Archbishop Cordileone (02:56.446)
to help people in their relationship to God and help them get to heaven. So the thought wouldn't go away. So during my first year of college, I went to a state university at the time. I grew up close to San Diego State. But I finally got up the nerve to speak with the priest and he sent me on a discernment retreat at the small college seminary the diocese had at the time. And the thought wouldn't go away. I got more exposure to what the seminary life was like and it appealed to me. So I knew I had to.

Jeremy (03:18.028)
Okay.

Archbishop Cordileone (03:26.484)
I had to at least check this out. So I entered the seminary, I transferred to the University of San Diego where I completed my studies, did my philosophy studies there, then went on to do my theology studies at the North American College, attended the Gregorian University in Rome. So it was a matter of feeling strongly drawn in that direction. And I knew I needed to test it. And after some years in the seminary, I discerned that's what God was calling me to do.

Jeremy (03:56.184)
Wow, wow. And how was it decided that you were going to go to the North American seminary in Rome? I've heard of this as kind of the top gun of seminaries. They send some of the brightest young men there. How does that work? Did you want to go there or does the bishop decide?

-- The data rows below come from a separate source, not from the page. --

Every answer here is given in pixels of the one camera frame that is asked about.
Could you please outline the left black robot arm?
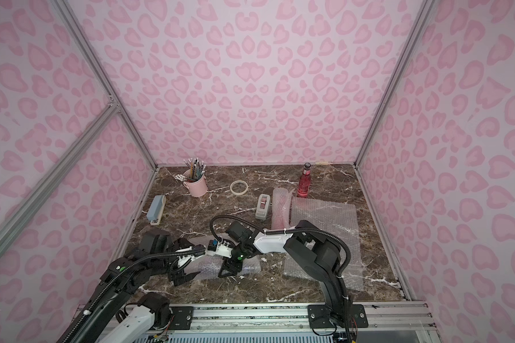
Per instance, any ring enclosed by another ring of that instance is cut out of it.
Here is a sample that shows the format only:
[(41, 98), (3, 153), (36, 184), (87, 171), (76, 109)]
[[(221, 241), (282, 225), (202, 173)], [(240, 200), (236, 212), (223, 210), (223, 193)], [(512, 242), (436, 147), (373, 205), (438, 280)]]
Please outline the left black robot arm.
[(97, 341), (109, 321), (150, 277), (180, 274), (205, 252), (206, 247), (201, 244), (174, 240), (170, 233), (152, 228), (137, 247), (109, 264), (90, 300), (58, 341)]

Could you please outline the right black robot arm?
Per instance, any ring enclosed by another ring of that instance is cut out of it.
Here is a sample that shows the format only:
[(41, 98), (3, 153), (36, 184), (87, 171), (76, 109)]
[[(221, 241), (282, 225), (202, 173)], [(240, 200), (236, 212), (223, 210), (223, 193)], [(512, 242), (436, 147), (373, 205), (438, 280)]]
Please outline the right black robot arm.
[(223, 257), (218, 277), (236, 276), (243, 262), (269, 253), (284, 253), (323, 290), (328, 320), (343, 327), (347, 340), (358, 336), (356, 320), (350, 316), (352, 300), (343, 272), (350, 262), (350, 248), (334, 234), (320, 230), (307, 220), (282, 230), (262, 229), (233, 215), (217, 215), (210, 220), (214, 240), (208, 251)]

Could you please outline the red bottle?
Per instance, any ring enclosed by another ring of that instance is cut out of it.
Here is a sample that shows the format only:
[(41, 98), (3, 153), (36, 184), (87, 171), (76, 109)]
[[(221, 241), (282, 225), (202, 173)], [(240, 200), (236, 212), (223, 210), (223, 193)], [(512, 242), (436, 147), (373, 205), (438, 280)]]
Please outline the red bottle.
[(298, 197), (306, 198), (308, 196), (311, 183), (311, 167), (312, 165), (309, 162), (305, 163), (303, 166), (303, 171), (298, 182)]

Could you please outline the white tape dispenser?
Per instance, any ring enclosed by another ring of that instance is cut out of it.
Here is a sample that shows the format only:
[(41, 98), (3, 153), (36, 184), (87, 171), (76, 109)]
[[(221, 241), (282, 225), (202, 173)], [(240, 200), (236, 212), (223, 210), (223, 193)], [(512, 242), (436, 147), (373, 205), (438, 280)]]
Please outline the white tape dispenser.
[(255, 218), (257, 220), (266, 220), (270, 209), (271, 196), (269, 194), (261, 194), (257, 200)]

Archbishop Cordileone (04:15.442)
Ultimately, the bishop decides where to send a seminarians for theology. So in San Diego there, San Diego used to have its own theologian, but it had closed a few years before I entered the seminary. So the diocese was sending seminarians to five different theology schools and we had to apply. We had to pick three of the five and explain why we wanted to go there. So I was interested in studying abroad.

living abroad, especially in Italy, where my grandparents came from and where we still had relatives. And of course, Rome being the center of the church and all that. I should add on back up a little bit. When I look back about my call, I see there were signs there that I didn't recognize at the time, such as that I always kept going to church, even on my own as a teenager. I used to do walking home from school. The church was open during the day. So every once in while I'd stop in there just to pray or make the Stations of the Cross.

Jeremy (05:06.967)
Mm.

Archbishop Cordileone (05:10.932)
I had a paper out and I was very solicitous to my elderly customers, helping out with chores around the home and visiting them and things like that. So I kind of see there were signs there that I sort of discovered later. But the idea, so as far as going to Rome, was we requested three of the five and I had those reasons for wanting to go to Rome. And the faculty of the seminary is the one that ultimately decided and most of them had studied in Rome, so they knew.

Jeremy (05:14.409)
huh.

Jeremy (05:32.782)
All right.

Archbishop Cordileone (05:41.372)
know what the seminary situation was like there and the life was like there so they were able to discern who they thought would profit from the from that situation.

Jeremy (05:43.702)
Okay. Yeah.

Jeremy (05:49.836)
Okay, I'm trying to do the math in my head here. Is this early in John Paul's papacy?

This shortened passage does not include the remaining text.